Everything is gonna get pretty tough once the holidays end, with the promotions exercise creeping near, but I think I'll survive. After going through all of what the college threw at me since late February, what's to freak up over? If I succeed it's a miracle, if I fail then I had it coming for a long time... What's the worry?
My only true worry is whether I should stay on in college. Yes, I know I'd hated the place ever since I enrolled in it, but I cannot deny I'd learnt plenty and achieved a more mature perspective on the world which is undoubted precious. The world is a harsh arena whereas the weak cannot survive. How sure can I be that enrolling in a polytechnic would assure me with better prospects than I could get from a college? It'll take me a huge leap of faith to transfer out which could cost me big if I fail again. Moreover, another obstacle would be persuading my stubborn father whom I've not communicated with for so long. You could say we're having an icy 'cold war' which I've no idea when it started. Currently, I'm perfectly comfortable with the 'cold war' as it gives me a peace of mind that at least the next moment would not erupt into another heated violent argument.

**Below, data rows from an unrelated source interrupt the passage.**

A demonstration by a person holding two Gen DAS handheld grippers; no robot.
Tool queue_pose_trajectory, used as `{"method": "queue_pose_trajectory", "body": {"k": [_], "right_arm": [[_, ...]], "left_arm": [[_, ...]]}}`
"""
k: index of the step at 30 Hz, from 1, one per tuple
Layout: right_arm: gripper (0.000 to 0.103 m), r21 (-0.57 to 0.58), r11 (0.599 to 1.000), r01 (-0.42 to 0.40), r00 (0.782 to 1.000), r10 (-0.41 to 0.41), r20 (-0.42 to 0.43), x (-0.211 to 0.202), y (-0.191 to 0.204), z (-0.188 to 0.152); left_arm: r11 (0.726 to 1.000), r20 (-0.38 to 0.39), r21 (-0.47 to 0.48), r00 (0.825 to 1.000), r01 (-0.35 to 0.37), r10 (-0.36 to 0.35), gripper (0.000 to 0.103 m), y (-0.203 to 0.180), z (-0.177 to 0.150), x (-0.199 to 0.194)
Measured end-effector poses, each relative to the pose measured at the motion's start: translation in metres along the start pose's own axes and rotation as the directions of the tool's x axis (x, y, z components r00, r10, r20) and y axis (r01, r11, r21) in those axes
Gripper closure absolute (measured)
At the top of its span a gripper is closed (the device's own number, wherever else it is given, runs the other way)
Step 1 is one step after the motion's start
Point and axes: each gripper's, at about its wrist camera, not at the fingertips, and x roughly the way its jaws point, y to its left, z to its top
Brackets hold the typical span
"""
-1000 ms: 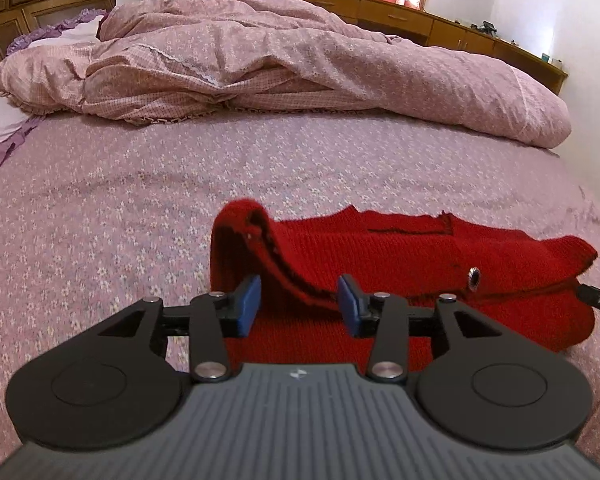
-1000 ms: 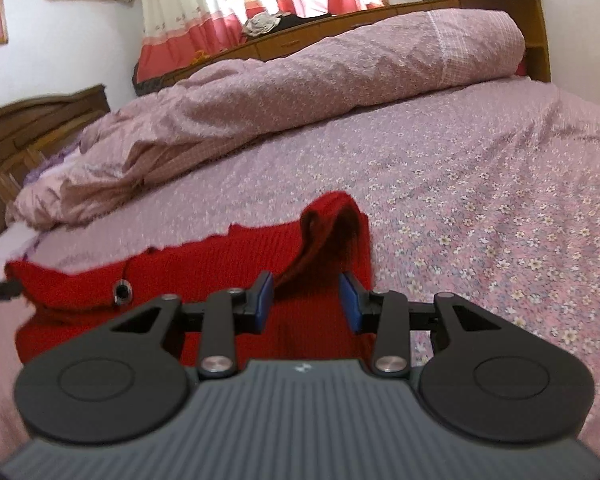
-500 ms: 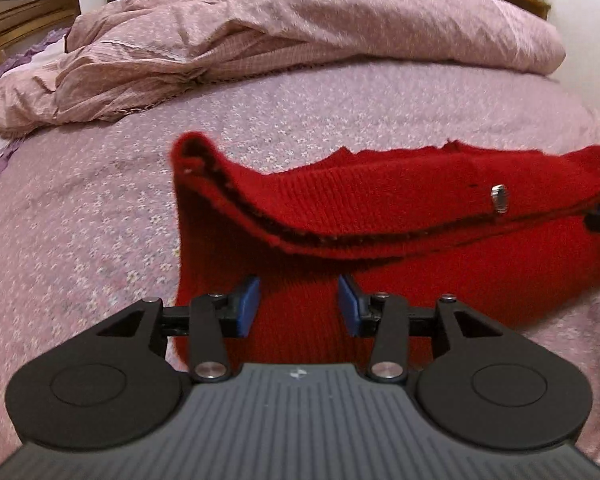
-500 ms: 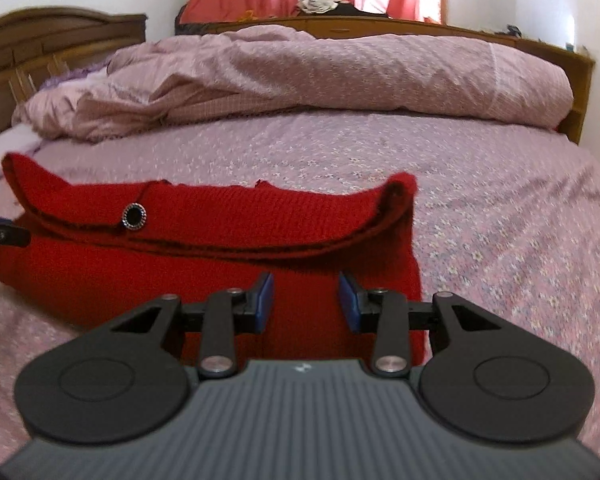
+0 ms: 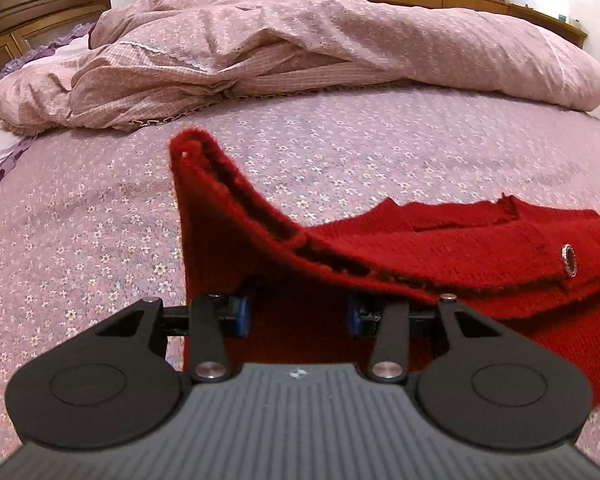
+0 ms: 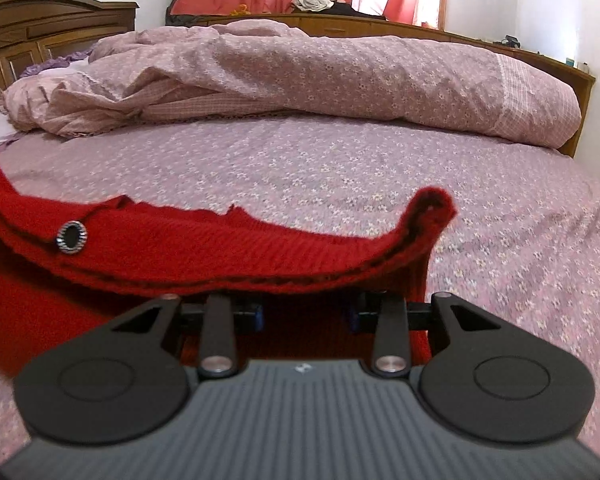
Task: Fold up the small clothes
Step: 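Lay the folded hem onto the collar and open both grippers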
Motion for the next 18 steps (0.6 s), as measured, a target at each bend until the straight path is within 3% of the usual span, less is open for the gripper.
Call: {"method": "queue_pose_trajectory", "body": {"k": [18], "right_arm": [[0.066,0.106,0.994,-0.018,0.999,0.021,-0.026,0.021,-0.013,0.007]], "left_arm": [[0.999,-0.017,-0.022,0.999,-0.029,0.029,0.054,0.01,0.015,0.011]]}}
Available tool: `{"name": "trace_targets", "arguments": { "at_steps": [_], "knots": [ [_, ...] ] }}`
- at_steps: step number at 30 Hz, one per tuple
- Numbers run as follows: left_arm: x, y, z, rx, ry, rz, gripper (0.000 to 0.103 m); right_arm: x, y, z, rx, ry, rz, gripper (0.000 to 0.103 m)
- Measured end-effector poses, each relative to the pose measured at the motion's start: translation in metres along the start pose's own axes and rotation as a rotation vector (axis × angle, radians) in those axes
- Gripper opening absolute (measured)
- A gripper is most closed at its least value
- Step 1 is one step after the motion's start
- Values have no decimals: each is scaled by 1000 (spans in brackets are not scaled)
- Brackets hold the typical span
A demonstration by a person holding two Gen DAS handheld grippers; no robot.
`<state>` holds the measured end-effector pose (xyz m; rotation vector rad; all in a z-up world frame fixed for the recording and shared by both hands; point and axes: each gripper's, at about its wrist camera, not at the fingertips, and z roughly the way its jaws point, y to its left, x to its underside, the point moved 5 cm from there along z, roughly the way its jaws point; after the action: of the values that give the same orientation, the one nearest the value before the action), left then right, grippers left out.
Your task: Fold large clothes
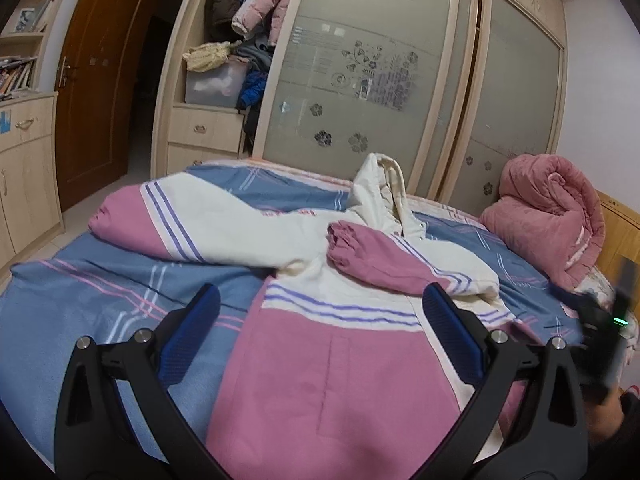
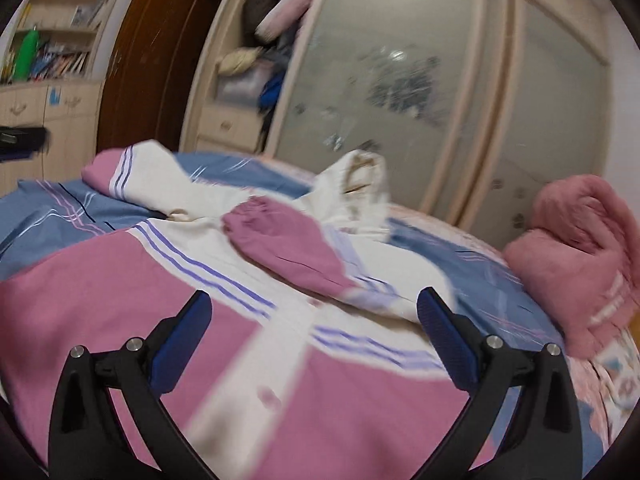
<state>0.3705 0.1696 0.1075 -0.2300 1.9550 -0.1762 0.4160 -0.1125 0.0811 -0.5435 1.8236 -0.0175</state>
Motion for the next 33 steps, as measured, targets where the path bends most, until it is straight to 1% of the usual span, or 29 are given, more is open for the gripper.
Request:
{"name": "trace_targets", "arguments": {
  "at_steps": [2, 3, 5, 6, 7, 8, 11, 13, 18, 20, 24, 33],
  "knots": [
    [8, -5, 2, -4, 32, 5, 101, 18, -16, -28, 53, -27, 2, 102],
    [12, -7, 3, -5, 44, 9, 101, 31, -25, -40, 98, -23, 18, 102],
    [22, -11, 4, -18, 74, 23, 101, 44, -36, -39, 129, 14, 62, 102],
    [26, -13, 4, -23, 89, 26, 101, 47, -39, -37, 116, 25, 106, 102],
    [30, -13, 3, -21, 100, 22, 101, 49, -41, -35, 77, 23, 146, 102],
    [34, -14, 3, -8, 119, 11, 101, 51, -41, -34, 58, 27, 170, 102],
    [46, -18, 1, 13, 178, -1, 101, 57, -43, -29, 68, 46, 175, 102],
    [50, -19, -3, 15, 177, 3, 101, 61, -45, -27, 69, 62, 194, 102],
    [58, -19, -3, -5, 179, 22, 101, 71, -55, -19, 31, 116, 296, 102],
    [61, -18, 1, -16, 191, 28, 101, 72, -53, -18, 25, 129, 300, 102],
    [67, -16, 10, -26, 218, 25, 101, 70, -50, -20, 37, 126, 272, 102],
    [68, -19, 11, -23, 219, 38, 101, 73, -52, -22, 40, 134, 274, 102]
  ]
}}
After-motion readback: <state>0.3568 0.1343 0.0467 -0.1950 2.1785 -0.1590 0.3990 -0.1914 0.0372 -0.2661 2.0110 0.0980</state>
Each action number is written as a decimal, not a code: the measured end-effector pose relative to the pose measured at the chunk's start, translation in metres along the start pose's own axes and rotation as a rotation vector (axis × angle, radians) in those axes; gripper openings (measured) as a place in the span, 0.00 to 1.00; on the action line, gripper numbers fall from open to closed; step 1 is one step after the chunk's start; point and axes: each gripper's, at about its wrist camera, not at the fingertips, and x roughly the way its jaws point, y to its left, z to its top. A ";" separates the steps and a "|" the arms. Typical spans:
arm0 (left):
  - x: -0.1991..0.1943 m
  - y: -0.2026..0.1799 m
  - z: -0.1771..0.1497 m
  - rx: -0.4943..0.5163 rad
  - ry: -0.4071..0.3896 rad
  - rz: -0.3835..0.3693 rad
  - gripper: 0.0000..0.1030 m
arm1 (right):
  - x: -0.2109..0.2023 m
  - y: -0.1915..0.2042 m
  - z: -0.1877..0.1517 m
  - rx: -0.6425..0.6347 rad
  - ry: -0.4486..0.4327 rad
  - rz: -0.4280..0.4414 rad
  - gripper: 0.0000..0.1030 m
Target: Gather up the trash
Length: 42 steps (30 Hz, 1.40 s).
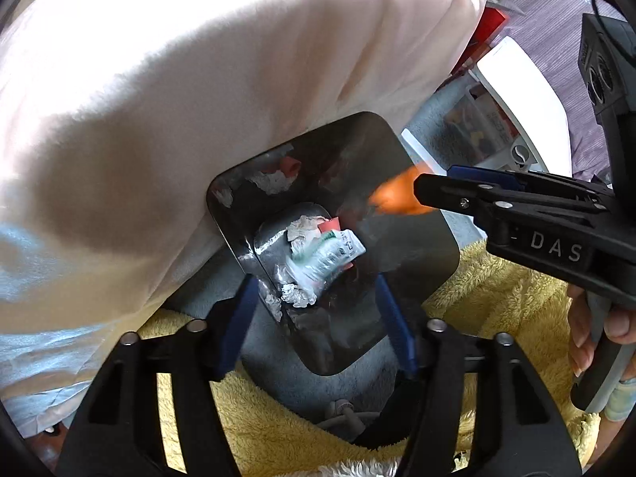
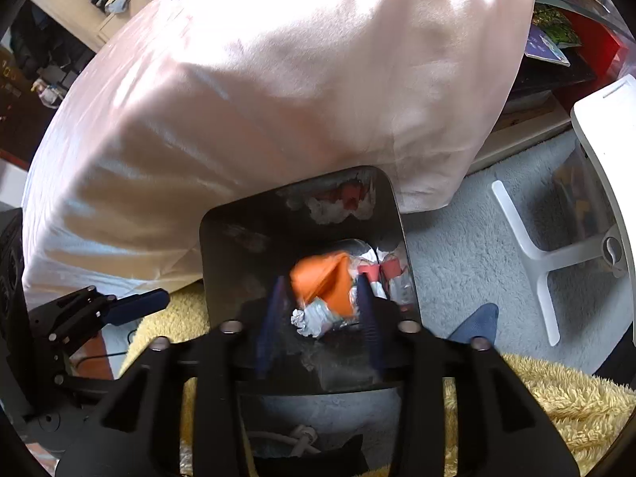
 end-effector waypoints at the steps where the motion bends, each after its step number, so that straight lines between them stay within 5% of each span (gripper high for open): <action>1: -0.002 0.000 0.000 0.002 -0.005 0.001 0.64 | -0.001 0.000 0.001 0.003 -0.003 -0.003 0.47; 11: -0.053 0.001 -0.003 0.037 -0.105 0.051 0.89 | -0.042 0.001 0.010 -0.006 -0.106 -0.068 0.92; 25: -0.148 0.041 0.034 -0.029 -0.303 0.116 0.92 | -0.121 0.014 0.066 -0.037 -0.304 -0.056 0.92; 42: -0.157 0.097 0.121 -0.112 -0.338 0.196 0.92 | -0.091 0.047 0.165 -0.074 -0.318 0.006 0.92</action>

Hi y'all! I know it's been really long since I’ve last posted but I’ve been really busy lately that I could not even afford to sleep sometimes!
Where to start? Hmm...
Well, for starters, I've passed one of my physics test lately and it's my best achievement for that subject so far! To the extent that my teacher comment on it and encouraged me to keep it up and I would succeed. However, the comment only sank my sprits because she said that just before another test that I did not study properly for.
Bottom line: I failed... badly.
So much for the encouragement...
Oh yes, of course! The college PE department finally found out that I skipped the single group PE lessons and made me attend make-up PE to make for every session I’ve missed. I've to reach school early before assembly starts for three consecutive days per week and complete at least 2.4 Km run and three sets of exercise in limited timing. It's not so bad actually because on paper, I'd skipped only 4 sessions but in reality, I'd actually skipped all of it since the start of the year! (All thanks to the previously teacher who transferred out...)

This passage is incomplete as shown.